The reciprocity of these relationships are exquisitely illustrated in the partnering of fungi in the genus Metarhizium and their botanical hosts. Metarhizium are predominantly insect pathogens, invading the bodies of soil-dwelling insects, killing them, and absorbing nutrients like nitrogen that are locked up within their tissues. Though extremely good at obtaining compounds like nitrogen from insects, these fungi can not readily access the carbon they need to survive. That is where plants come in.

Plants are experts at producing carbon-based compounds. Via photosynthesis, they break apart CO2 molecules and turn them into carbon-rich sugars for food. However, they need nitrogen to do this. Unfortunately for plants, most of the nitrogen on our planet is locked up in forms they can’t readily access. It is likely that plants’ relative inefficiency at obtaining the nitrogen they need to survive is a major driving force for the partnering between plants and soil-dwelling fungi.

A beetle grub infected by a Metarhizium fungus. Photo by CSIRO (CC BY 3.0)

A beetle grub infected by a Metarhizium fungus. Photo by CSIRO (CC BY 3.0)

Over the last few years, scientists studying the relationship between Metarhizium and plants have discovered that a fascinating and ecologically important exchange has evolved among these organisms. When plants are presented with adequate nitrogen, many species will end up over-producing carbohydrates. Their fungal partners are the ones to benefit from this as those excess carbohydrates are fed to the fungi living on or in the plants’ roots. Indeed, via some complex experiments using isotopes of carbon and nitrogen, scientists were able to demonstrate that killing and eating insects isn’t the only way Metarhizium fungi make a living.

In addition to eating insects, Metarhizium also form mycorrhizal relationships with the roots of numerous plant species from grasses to beans. In doing so, they are able to obtain carbohydrates. However, the plants aren’t giving their photosynthates away for free. In exchange, the fungi are providing them with ample nitrogen that was obtained by infecting and digesting their insect prey. By tracing the path of carbon and nitrogen isotopes between fungi and plants, scientists found that the fungi were supplying the plants directly with insect-derived nitrogen.

This may not sound terribly surprising. After all, this is more or less how most mycorrhizal interactions work. However, the fact that an insect-killing fungus is transferring nitrogen from insect to plant directly, rather than from already decomposed materials in the soil reveals a rather novel pathway in the nitrogen cycle of our planet. Metarhizium is an extremely common and widespread genus of fungi and it is likely that these relationships are not unique to the plants used in these studies. The wide-spread nature of these relationships means that this way of cycling nitrogen and carbon through an ecosystem is also extremely common and wide spread.
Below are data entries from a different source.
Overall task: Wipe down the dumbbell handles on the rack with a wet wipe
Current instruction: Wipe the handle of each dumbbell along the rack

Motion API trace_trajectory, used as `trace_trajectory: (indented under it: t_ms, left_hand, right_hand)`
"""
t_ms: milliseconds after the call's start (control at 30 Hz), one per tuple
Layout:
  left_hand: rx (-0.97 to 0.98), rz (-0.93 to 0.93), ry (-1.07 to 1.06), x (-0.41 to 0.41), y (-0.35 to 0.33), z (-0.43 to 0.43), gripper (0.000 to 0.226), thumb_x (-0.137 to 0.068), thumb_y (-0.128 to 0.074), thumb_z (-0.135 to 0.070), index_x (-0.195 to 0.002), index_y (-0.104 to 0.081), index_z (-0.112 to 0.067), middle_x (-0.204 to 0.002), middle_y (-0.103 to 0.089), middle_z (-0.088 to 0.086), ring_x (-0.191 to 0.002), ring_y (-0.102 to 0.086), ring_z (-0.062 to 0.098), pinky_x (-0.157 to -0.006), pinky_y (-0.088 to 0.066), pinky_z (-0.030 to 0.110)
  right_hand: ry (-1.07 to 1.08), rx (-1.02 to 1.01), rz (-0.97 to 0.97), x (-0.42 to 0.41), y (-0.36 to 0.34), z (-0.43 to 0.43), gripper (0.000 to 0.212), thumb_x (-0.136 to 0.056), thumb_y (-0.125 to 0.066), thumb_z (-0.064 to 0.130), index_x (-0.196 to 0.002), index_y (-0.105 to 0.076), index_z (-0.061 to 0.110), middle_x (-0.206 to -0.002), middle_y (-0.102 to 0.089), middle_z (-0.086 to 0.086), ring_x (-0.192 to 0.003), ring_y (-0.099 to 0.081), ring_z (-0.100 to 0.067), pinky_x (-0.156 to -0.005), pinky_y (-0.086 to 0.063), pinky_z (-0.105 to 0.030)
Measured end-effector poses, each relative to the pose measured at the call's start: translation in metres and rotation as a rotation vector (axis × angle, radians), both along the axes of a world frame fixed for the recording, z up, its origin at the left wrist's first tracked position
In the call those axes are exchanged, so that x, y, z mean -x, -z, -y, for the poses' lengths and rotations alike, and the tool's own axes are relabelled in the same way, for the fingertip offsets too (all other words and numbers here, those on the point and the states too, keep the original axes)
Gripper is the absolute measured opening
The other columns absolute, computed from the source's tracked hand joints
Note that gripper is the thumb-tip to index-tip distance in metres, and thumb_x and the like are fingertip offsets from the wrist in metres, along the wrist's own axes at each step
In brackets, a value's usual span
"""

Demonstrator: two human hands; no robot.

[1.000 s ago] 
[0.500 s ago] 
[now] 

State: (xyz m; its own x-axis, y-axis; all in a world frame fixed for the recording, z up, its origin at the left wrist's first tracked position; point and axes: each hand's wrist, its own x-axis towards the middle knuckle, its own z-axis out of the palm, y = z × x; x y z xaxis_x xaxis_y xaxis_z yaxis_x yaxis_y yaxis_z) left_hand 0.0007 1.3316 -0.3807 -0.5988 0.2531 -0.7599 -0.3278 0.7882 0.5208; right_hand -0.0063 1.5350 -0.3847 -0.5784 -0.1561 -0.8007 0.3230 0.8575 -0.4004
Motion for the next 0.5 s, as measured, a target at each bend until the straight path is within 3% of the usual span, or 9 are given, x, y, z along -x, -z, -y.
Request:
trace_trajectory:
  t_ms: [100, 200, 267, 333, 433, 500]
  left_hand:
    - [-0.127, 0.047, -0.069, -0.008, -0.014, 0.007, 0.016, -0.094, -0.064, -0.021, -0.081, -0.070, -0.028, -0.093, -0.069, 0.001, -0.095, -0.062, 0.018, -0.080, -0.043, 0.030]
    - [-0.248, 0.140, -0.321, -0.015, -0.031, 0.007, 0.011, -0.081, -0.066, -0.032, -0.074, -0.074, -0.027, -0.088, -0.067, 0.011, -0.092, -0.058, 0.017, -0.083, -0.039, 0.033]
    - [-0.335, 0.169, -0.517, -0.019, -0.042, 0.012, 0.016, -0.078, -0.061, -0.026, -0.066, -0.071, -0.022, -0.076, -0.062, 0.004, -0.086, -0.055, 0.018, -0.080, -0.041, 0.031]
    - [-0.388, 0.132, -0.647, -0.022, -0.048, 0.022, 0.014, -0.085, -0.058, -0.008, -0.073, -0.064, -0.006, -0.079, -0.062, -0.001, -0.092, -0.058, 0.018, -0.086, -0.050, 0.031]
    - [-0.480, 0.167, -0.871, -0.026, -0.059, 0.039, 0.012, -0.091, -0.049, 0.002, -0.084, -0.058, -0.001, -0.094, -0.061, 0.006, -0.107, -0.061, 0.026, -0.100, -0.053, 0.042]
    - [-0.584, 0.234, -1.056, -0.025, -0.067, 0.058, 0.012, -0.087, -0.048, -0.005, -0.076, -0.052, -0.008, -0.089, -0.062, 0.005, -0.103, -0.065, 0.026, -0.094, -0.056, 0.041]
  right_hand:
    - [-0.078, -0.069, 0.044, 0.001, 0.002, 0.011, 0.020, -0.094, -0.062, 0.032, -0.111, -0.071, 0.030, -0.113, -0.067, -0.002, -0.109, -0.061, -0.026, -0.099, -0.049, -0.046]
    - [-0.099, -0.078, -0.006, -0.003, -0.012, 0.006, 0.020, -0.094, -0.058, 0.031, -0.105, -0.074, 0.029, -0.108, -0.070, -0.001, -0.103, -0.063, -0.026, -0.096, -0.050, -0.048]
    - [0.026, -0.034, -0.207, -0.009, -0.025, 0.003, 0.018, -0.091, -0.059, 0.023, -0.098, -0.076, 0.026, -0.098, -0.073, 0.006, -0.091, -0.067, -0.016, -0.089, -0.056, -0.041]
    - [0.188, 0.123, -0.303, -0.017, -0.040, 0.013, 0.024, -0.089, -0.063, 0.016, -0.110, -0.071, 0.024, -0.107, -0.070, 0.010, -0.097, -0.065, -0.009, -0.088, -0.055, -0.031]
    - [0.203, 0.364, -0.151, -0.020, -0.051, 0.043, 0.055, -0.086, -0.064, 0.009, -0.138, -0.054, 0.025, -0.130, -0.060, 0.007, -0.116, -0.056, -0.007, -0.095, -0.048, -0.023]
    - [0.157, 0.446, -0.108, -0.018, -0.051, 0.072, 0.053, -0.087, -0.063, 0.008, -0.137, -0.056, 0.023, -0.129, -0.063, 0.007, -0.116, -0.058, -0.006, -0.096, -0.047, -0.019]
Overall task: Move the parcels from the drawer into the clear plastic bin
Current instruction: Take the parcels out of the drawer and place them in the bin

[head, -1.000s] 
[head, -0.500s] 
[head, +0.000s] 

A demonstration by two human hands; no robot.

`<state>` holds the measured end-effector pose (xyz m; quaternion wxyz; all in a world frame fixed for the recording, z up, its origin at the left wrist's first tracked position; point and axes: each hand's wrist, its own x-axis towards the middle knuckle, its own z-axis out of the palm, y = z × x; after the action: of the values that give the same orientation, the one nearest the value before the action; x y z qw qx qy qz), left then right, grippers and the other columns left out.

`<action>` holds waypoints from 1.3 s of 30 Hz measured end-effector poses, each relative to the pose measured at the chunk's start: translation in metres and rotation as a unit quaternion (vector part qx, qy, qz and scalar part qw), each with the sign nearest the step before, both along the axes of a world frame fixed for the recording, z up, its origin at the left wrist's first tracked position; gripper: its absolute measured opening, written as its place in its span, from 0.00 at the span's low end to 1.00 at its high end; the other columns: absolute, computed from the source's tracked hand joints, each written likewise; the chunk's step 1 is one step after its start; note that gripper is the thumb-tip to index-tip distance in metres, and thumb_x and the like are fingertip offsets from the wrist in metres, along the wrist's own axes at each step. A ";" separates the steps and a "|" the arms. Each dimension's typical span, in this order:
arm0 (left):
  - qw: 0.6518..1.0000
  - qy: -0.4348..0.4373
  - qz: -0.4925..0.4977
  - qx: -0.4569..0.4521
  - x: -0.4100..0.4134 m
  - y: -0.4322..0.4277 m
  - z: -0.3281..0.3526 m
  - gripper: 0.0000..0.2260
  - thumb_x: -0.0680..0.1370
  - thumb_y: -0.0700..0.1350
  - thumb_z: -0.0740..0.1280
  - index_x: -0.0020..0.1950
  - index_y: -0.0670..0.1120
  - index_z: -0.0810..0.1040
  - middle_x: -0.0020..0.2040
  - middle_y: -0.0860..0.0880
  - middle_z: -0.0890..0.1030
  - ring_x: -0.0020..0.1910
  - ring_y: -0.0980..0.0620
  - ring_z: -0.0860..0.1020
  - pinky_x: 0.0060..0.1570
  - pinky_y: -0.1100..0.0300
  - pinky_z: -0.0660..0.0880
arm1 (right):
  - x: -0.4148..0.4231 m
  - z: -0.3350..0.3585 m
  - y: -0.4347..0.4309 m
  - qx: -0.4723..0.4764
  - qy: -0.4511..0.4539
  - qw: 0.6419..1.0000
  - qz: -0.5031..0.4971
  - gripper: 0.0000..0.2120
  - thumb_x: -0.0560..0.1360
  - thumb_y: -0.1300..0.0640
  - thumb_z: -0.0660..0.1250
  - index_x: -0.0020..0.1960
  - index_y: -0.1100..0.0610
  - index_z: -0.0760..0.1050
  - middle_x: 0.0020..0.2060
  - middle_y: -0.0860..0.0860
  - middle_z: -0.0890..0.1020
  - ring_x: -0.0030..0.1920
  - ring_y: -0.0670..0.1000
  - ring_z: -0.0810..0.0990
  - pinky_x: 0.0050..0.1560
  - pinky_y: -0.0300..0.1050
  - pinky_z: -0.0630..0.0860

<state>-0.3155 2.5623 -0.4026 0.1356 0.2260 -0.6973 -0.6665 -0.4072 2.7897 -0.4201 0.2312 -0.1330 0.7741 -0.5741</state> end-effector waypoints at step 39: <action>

It is important to remember that relationships like these are a benefit to plants and fungi alike (sorry insects). Both parties stand to gain from the mutualism. It isn’t that plants are plugging into this system and using it to help each other out. To me, it makes far more sense that fungi like Metarhizium benefit from keeping as many healthy plants in their network as possible. We can’t forget that like plants, fungi are organisms fighting to survive long enough to get their genes into the next generation. Mutualisms are not altruisms. They are mutual exchanges that benefit both parties.